GOAL OF THE EXERCISE: Nothing but the text belongs in the answer: the listing below, copied exactly, without pictures.

INFORMATION SUPPLIED:
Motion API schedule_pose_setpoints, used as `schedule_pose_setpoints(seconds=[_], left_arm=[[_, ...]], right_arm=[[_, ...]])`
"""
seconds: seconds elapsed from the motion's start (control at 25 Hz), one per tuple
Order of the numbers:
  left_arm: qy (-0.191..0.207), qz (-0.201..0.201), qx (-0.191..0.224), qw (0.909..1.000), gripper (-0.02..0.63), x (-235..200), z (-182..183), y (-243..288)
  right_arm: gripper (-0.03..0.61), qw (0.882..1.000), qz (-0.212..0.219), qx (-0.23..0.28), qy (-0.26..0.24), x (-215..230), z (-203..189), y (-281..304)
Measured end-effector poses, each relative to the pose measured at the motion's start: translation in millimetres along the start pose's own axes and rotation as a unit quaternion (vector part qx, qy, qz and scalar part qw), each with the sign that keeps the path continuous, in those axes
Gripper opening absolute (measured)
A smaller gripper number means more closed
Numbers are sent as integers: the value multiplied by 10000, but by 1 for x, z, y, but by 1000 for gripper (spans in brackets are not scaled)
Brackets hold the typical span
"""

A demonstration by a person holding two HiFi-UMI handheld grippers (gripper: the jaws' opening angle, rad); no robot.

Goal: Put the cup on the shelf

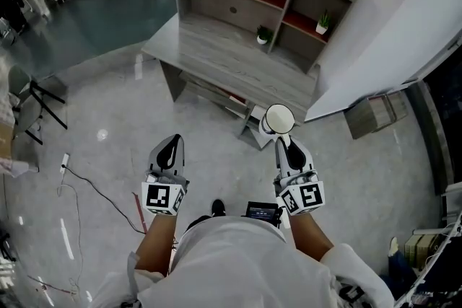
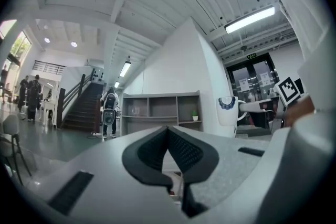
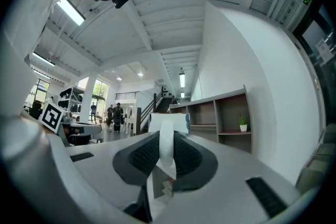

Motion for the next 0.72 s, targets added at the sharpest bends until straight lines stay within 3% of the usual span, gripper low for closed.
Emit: schedule_pose_setpoints(seconds=[0.72], left_arm=[[-132, 86, 104, 9998, 6, -73, -21, 93]], right_arm=[[75, 9995, 265, 45, 181, 19, -38, 131]])
Point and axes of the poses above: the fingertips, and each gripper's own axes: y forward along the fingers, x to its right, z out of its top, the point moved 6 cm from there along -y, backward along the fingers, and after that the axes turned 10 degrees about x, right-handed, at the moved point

TASK SOLUTION:
Motion API schedule_pose_setpoints, used as `schedule_pose_setpoints(seconds=[_], left_arm=[[_, ...]], right_arm=[[_, ...]])`
"""
seconds: seconds elapsed from the motion's start (control at 25 Hz), one per tuple
Order of the numbers:
  left_arm: qy (-0.191..0.207), qz (-0.201..0.201), qx (-0.191..0.224), qw (0.909..1.000), gripper (-0.02..0.63), x (-235..200), z (-182..183), y (-243..288)
  right_arm: gripper (-0.03..0.61), qw (0.882..1.000), qz (-0.212..0.219), qx (-0.23..0.28), qy (-0.26..0.24), x (-215..230), z (-203..189), y (-281..304)
Measured end-effector poses, each relative to the pose measured at the motion's start: translation in millimetres along the start pose's own axes and rotation as a unit quaternion (vector part qx, qy, qz and scalar part qw), each with the sign that keeps the path continuous, in those axes
Gripper opening absolute (measured)
A smaller gripper number means more closed
Numbers are sent as integers: the value multiplied by 10000, but by 1 for x, z, y, but by 1000 for gripper (spans in brackets are not scaled)
Brackets hold the typical span
"""

A demonstration by a person holding two HiFi-UMI handheld grippers (gripper: the jaws' opening angle, rad); no robot.

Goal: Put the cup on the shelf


Motion for the next 0.72 s, targets added at the sharpest bends until straight lines stay within 3% of the usual span, gripper low for closed.
Emit: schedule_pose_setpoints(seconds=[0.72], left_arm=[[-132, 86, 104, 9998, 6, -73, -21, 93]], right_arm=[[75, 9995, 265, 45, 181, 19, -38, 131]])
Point and axes of the poses above: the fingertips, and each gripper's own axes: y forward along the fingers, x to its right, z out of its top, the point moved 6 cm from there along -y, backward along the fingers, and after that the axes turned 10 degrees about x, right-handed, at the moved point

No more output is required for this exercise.